Scottish Oceans Institute, School of Biology, University of St. Andrews, St. Andrews, Fife, United Kingdom.
Am J Physiol Regul Integr Comp Physiol. 2010 Jun;298(6):R1615-26. doi: 10.1152/ajpregu.00114.2010. Epub 2010 Apr 7.

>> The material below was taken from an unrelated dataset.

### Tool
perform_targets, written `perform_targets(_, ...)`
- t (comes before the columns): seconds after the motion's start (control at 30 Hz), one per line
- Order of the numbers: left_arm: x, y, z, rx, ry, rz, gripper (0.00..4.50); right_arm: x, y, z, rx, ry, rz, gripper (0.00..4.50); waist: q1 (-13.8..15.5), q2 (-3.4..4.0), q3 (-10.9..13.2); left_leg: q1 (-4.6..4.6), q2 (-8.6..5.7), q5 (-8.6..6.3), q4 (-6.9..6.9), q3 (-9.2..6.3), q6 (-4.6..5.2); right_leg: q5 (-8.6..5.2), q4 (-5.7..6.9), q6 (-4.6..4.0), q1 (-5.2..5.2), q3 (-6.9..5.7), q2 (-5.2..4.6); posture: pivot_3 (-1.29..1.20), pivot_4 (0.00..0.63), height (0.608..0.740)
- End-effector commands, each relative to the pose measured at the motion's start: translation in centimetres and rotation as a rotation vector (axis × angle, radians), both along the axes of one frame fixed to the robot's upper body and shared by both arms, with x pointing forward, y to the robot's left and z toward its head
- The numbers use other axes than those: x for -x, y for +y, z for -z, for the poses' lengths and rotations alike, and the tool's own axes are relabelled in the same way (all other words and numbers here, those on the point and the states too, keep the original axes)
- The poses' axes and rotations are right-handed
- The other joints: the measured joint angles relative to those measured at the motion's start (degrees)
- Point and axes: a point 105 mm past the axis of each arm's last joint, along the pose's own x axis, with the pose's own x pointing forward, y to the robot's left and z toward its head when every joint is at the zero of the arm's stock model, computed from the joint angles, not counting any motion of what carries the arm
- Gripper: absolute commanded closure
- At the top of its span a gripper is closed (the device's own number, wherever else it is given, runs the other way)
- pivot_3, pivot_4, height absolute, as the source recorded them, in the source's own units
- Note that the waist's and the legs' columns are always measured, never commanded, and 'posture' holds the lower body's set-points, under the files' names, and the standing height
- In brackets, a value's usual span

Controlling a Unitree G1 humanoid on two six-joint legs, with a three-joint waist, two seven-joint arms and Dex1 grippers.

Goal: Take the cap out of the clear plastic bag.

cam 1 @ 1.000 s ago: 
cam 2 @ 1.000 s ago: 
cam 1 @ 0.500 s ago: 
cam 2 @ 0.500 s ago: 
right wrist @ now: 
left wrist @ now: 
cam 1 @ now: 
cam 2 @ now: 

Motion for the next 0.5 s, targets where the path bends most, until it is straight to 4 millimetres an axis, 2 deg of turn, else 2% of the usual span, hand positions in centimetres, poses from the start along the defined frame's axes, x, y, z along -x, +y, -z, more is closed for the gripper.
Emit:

The mRNA expression of myogenic regulatory factors, including myoD1 (myoblast determination factor) gene paralogs, and their regulation by amino acids and insulin-like growth factors were investigated in primary cell cultures isolated from fast myotomal muscle of Atlantic salmon (Salmo salar). The cell cycle and S phase were determined as 28.1 and 13.3 h, respectively, at 18 degrees C. Expression of myoD1b and myoD1c peaked at 8 days of culture in the initial proliferation phase and then declined more than sixfold as cells differentiated and was correlated with PCNA (proliferating cell nuclear antigen) expression (R = 0.88, P < 0.0001; R = 0.70, P < 0.0001). In contrast, myoD1a transcripts increased from 2 to 8 days and remained at elevated levels as myotubes were formed. mRNA levels of myoD1c were, on average, 3.1- and 5.7-fold higher than myoD1a and myoD1b, respectively. Depriving cells of amino acids and serum led to a rapid increase in pax7 and a decrease in myoD1c and PCNA expression, indicating a transition to a quiescent state. In contrast, amino acid replacement in starved cells produced significant increases in myoD1c (at 6 h), PCNA (at 12 h), and myoD1b (at 24 h) and decreases in pax7 expression as cells entered the cell cycle. Our results are consistent with temporally distinct patterns of myoD1c and myoD1b expression at the G(1) and S/G(2) phases of the cell cycle. Treatment of starved cells with insulin-like growth factor I or II did not alter expression of the myoD paralogs. It was concluded that, in vitro, amino acids alone are sufficient to stimulate expression of genes regulating myogenesis in myoblasts involving autocrine/paracrine pathways. The differential responses of myoD paralogs during myotube maturation and amino acid treatments suggest that myoD1b and myoD1c are primarily expressed in proliferating cells and myoD1a in differentiating cells, providing evidence for their subfunctionalization following whole genome and local duplications in the Atlantic salmon lineage.
从大西洋三文鱼(Salmo salar)快速肌肌节中分离出的原代细胞培养物中,研究了肌调节因子的 mRNA 表达,包括 myoD1(成肌决定因子)基因的同源物,及其受氨基酸和胰岛素样生长因子的调节。在 18°C 时,细胞周期和 S 期分别为 28.1 和 13.3 小时。在初始增殖阶段的第 8 天培养中,myoD1b 和 myoD1c 的表达达到峰值,然后随着细胞分化,表达水平下降了六倍以上,并与 PCNA(增殖细胞核抗原)表达相关(R = 0.88,P < 0.0001;R = 0.70,P < 0.0001)。相比之下,myoD1a 转录物从第 2 天到第 8 天增加,并在形成肌管时保持升高水平。myoD1c 的 mRNA 水平平均比 myoD1a 和 myoD1b 高 3.1-和 5.7 倍。剥夺细胞氨基酸和血清会导致 pax7 迅速增加,myoD1c 和 PCNA 表达减少,表明细胞进入静止状态。相反,在饥饿细胞中替换氨基酸会导致 myoD1c(在 6 小时时)、PCNA(在 12 小时时)和 myoD1b(在 24 小时时)显著增加,pax7 表达减少,因为细胞进入细胞周期。我们的结果与细胞周期 G1 和 S/G2 期 myoD1c 和 myoD1b 表达的时间上不同的模式一致。用胰岛素样生长因子 I 或 II 处理饥饿细胞不会改变 myoD 同源物的表达。因此,在体外,仅氨基酸就足以刺激参与成肌细胞自分泌/旁分泌途径的调节肌发生的基因表达。myoD 同源物在肌管成熟和氨基酸处理过程中的不同反应表明,myoD1b 和 myoD1c 主要在增殖细胞中表达,myoD1a 在分化细胞中表达,为大西洋三文鱼谱系中全基因组和局部重复后的亚功能化提供了证据。